Ponds put out welcome mat at the front door
People walking or driving by Doug and Corinne Gibb’s house in Derby have no idea that just across the lawn, inside the short brick walls of the front courtyard, two small ponds gurgle and bubble with life.
Meanwhile, in Kechi, to get to the front door of Terry and Kit Booth’s house, visitors have to ford a pond.
These alternatives to the typical backyard pond are both on the Kansas Pond Society’s pond tour this weekend – along with several backyard ponds and Botanica’s water gardens.
Tickets are $10 for a carload, which gets everybody in the car into eight home gardens, Botanica and, on Saturday, Hong’s and Scenic Landscapes nurseries. The tickets, which include addresses, directions and pond descriptions, are for sale at garden centers and Botanica. Also taking place Saturday is the North Riverside Garden Stroll (see accompanying story).
It’s true that backyard ponds generally offer more privacy, but frontyard ponds have their charms – and are sometimes the only option.
Corinne Gibb had started out with a water garden in her backyard, but it turned into a “disaster,” she said. That’s because there’s a creek in her backyard, too, and creatures of the creek helped themselves to the fish in the man-made water garden. So Gibb moved her efforts to the front yard, placing two small ponds on either side of the sidewalk inside the front wall.
She started out, as many people do, digging her own ponds, and then having an expert – in this case, Scenic Landscapes – come out later to improve on them. Scenic added a waterfall to one of the ponds.
“I like them a lot,” Gibb said of the water features. “A lot of people don’t know they’re in here.”
A similar walk-through pond experience can be had at the Booths’ house in Kechi.
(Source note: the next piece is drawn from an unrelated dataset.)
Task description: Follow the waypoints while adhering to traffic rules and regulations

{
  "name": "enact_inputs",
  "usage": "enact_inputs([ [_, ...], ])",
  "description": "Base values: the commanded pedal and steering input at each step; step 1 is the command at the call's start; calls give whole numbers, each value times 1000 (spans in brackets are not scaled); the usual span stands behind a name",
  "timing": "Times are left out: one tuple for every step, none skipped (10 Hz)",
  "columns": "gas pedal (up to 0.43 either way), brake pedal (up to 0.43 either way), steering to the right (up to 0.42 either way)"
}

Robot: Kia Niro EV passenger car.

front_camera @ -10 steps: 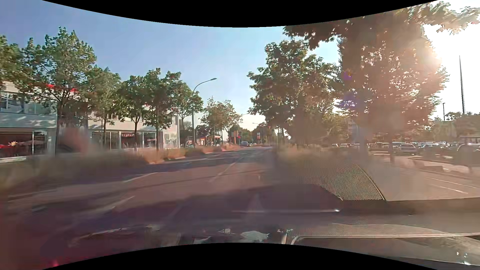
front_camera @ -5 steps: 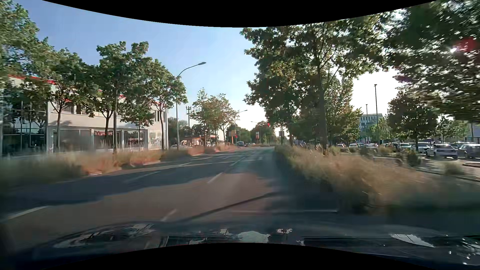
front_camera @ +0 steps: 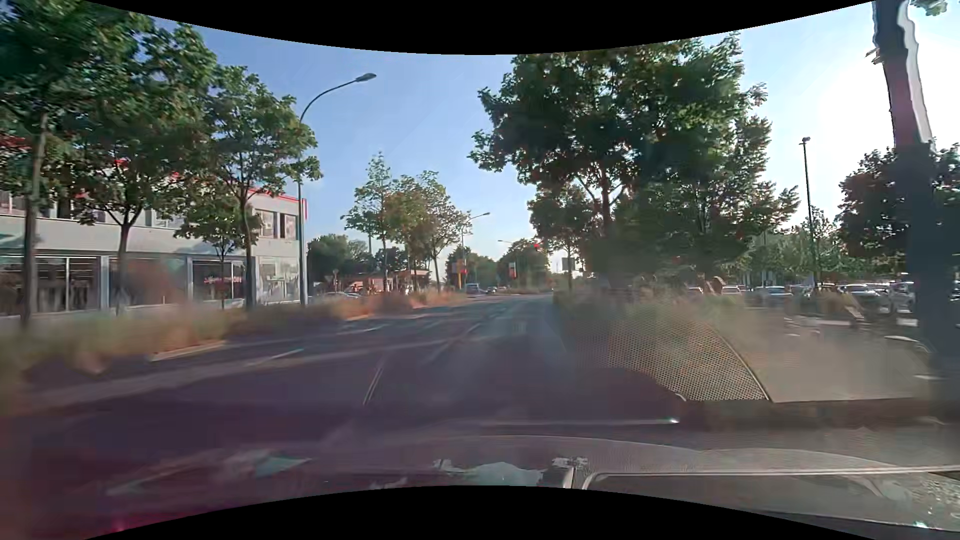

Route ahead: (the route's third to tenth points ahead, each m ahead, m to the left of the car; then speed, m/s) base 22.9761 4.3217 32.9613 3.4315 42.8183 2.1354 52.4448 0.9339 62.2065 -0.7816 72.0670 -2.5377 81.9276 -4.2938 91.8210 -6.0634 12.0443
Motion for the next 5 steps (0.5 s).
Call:
enact_inputs([
  [0, 140, 7],
  [0, 152, 7],
  [0, 152, 7],
  [0, 165, 7],
  [0, 171, 7],
])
But instead of having two separate pools on either side of the walk, one pond runs through a break in the sidewalk. Two stones placed in the water – which is quite shallow at the sidewalk – allow people to ford the stream on their way to the front door. (In the winter, if things get icy, the garage offers a safer alternative.)
The Booths moved to Kechi 10 years ago from Seattle; Terry is from San Diego, and Kit is from Wyoming, so the pond is a way to elevate them somewhat off the Plains.
“I love sitting out here hearing the sound of the river,” Kit Booth said. “I miss the mountains. And he misses the sea.”
Their 5-acre property, which backs up to K-254, also has a wild pond at the back, and tour-goers can hike across the broad backyard to see it. A deck and huge fire pit nestle alongside it, and a bridge crosses the pond.
The Booths also have built a deck off the house that is colorful with decorative panels and window boxes of flowers along the rails. They also have a large vegetable garden in a fenced area of the property.
Corinne Gibb’s small ponds and a couple of containers in her front yard are good examples of how people can have water features without a lot of fuss, said Mike Kandt, president of the pond society.
Gibb made one of the container water features out of a Styrofoam box in which she’d brought fish home from Gupton’s.
“I didn’t have any use for it,” she said of the box, which is about 2 feet square. So she dug a hole about a foot deep so the container would sit flush with the soil, then covered the container with some leftover rubber liner. She then added a small fountain whose cord comes out the top of the container but is camouflaged with rock on its way to a nearby electrical outlet. A rock within the container similarly holds the pump in place and helps cover it up. Because the container is too small for fish, the maintenance is minimal, Gibb said.
However, even her little ponds inside the courtyard, one of which has fish, require some upkeep, and Gibb was working this week to alleviate algae in the water. She had a colorful umbrella propped up over one of her little ponds.
Annie Calovich: 316-268-6596, @anniecalovich
Kansas Pond Society 2016 pond tour
Where: Eight water gardens in Wichita, Kechi and Derby, along with Botanica and Hong’s and Scenic Landscapes nurseries
When: 9 a.m.-6 p.m. Saturday and noon-6 p.m. Sunday (except Botanica will be open only during its normal hours of 9 a.m.-5 p.m. Saturday and 1-5 p.m. Sunday, and the nurseries are open only on Saturday)
How much: $10 per car; tickets for sale at garden centers and Botanica. The ticket includes addresses, directions and descriptions of the tour sites. It also allows admission to Botanica for everyone in the car.